There is no question that India has leapt into the digital money era. Gone are the days when cash and cheques were the only options. Today, a tap, scan, or quick QR code settles everything from a kirana bill to a cab fare. But with convenience comes a hidden cost, invisible spending, where money leaves your account so fast you barely notice.

Understanding how much you are actually spending requires more than habit alone. It requires awareness.

UPI and Digital Payments: A Massive Growth Story

India’s digital payment ecosystem is now massive. In the financial year 2024–25, the Unified Payments Interface (UPI), the real-time payments system, alone accounted for about 83.7% of all digital payment transactions in the country. During this period, UPI processed 185.8 billion transactions worth ₹261 lakh crore. All digital payment systems combined, including cards, NEFT, IMPS, and wallets, recorded 221.9 billion transactions, highlighting how deeply cash is being replaced by digital modes.

UPI’s dominance and explosive growth reflect how Indians have adopted digital payments not just for big purchases but for frequent small spends too. Groceries, travel, dining, and utility bills now move through phones, often many times a day. Yet all this convenience can make tracking spending feel like trying to catch water with your hands.

The Cashless Effect: How Digital Convenience Masks Your Spending

The easier it is to pay, the less we think about spending. A tap-to-pay or quick scan removes the “pain of paying” that comes with paying with cash. This can lead to invisible spending, amounts you barely register because you didn’t physically hand over a note or sign a slip. This is known as The Cashless Effect.

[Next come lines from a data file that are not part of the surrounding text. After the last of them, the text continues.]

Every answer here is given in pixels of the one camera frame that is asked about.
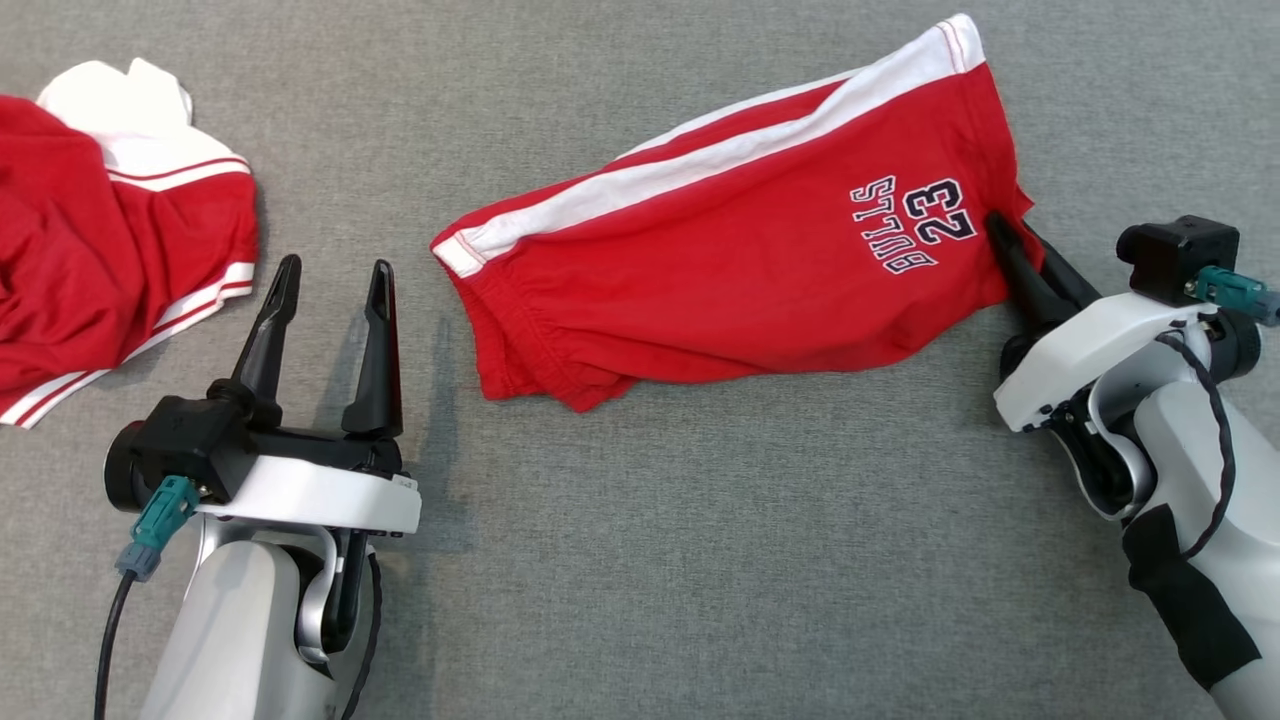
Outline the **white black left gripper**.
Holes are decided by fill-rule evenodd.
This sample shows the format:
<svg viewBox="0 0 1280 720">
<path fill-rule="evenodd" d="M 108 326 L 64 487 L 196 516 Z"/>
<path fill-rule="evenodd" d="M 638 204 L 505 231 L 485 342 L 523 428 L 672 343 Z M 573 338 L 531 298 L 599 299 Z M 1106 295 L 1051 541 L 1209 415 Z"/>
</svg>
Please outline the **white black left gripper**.
<svg viewBox="0 0 1280 720">
<path fill-rule="evenodd" d="M 282 259 L 233 373 L 207 391 L 210 400 L 236 406 L 256 430 L 250 434 L 250 454 L 233 456 L 229 468 L 214 474 L 196 475 L 198 510 L 276 524 L 413 534 L 422 500 L 416 480 L 404 473 L 396 439 L 403 432 L 403 409 L 393 268 L 384 259 L 372 268 L 364 306 L 364 357 L 355 398 L 342 418 L 346 434 L 278 428 L 283 411 L 276 392 L 302 270 L 300 255 Z"/>
</svg>

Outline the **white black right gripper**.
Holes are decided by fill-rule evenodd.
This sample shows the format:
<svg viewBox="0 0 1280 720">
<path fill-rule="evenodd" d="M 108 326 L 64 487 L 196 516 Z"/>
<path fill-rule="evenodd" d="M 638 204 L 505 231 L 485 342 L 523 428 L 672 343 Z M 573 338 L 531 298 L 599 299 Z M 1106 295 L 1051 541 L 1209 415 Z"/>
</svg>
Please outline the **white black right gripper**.
<svg viewBox="0 0 1280 720">
<path fill-rule="evenodd" d="M 1133 292 L 1101 299 L 1100 291 L 1028 223 L 992 211 L 986 231 L 1025 329 L 1059 325 L 1030 347 L 995 391 L 996 407 L 1010 430 L 1039 427 L 1055 407 L 1172 331 L 1176 322 L 1190 328 L 1199 315 L 1217 311 L 1213 304 L 1174 307 Z M 1028 240 L 1033 249 L 1043 250 L 1041 265 L 1028 252 Z M 1068 314 L 1076 315 L 1068 319 Z"/>
</svg>

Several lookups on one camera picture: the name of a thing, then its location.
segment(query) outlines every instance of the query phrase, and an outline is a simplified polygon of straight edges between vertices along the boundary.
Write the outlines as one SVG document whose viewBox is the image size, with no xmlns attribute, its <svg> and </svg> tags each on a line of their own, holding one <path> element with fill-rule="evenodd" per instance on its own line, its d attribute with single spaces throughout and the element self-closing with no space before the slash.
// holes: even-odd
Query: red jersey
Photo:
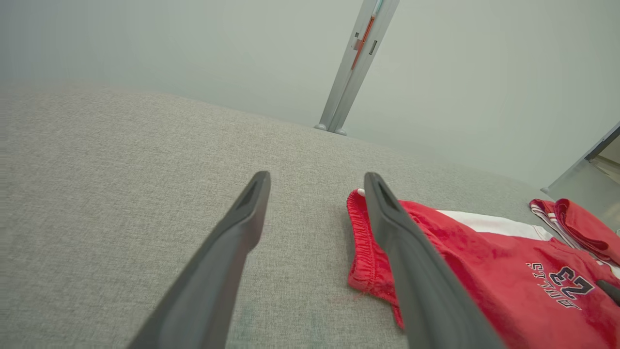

For instance, those ₹40 chais, ₹199 café bills, and ₹49 auto charges add up quickly over a month when you aren’t tracking each transaction. When spending feels frictionless, it is easy to cross your budget without realising it.

Simple Habits to Track Digital Spending

You don’t need a finance degree to take control. Here are straightforward habits to stay on top of your digital money:

  • Create a dedicated digital-spends account: Open a separate bank account and transfer a fixed amount into it each month based on your regular expenses. Use this account for all UPI and online payments only. Once the balance runs low, spending stops automatically. This approach works especially well for people who struggle to track every transaction but still want a clear limit on digital spending.

  • Review weekly statements: Set aside 10 minutes once a week to scan your UPI, credit card, and bank payment histories. This helps you spot trends and surprises before month-end arrives.

  • Use built-in budgeting tools: Many UPI and banking apps now categorise your spending automatically. Enable these features to see where your money is going, such as dining, groceries, or bills.

  • Set alerts for big spends: Most apps allow notifications for transactions above a set limit. This works as a useful check against accidental overspending.

Set Personal Digital Spending Boundaries

Tracking is useful only if you set boundaries based on your goals. Decide what “too much” looks like for categories that matter to you, whether it is dining out, cab rides, or weekend shopping. Then:

  • Use budgeting limits within your finance apps

  • Turn off auto-replenish features you do not need

  • Pause recurring subscriptions you no longer use

 

India’s digital payment revolution is empowering and transformative. But real financial control comes when you track your money as closely as you spend it. Convenience will get you halfway. Awareness and planning take you the rest of the way.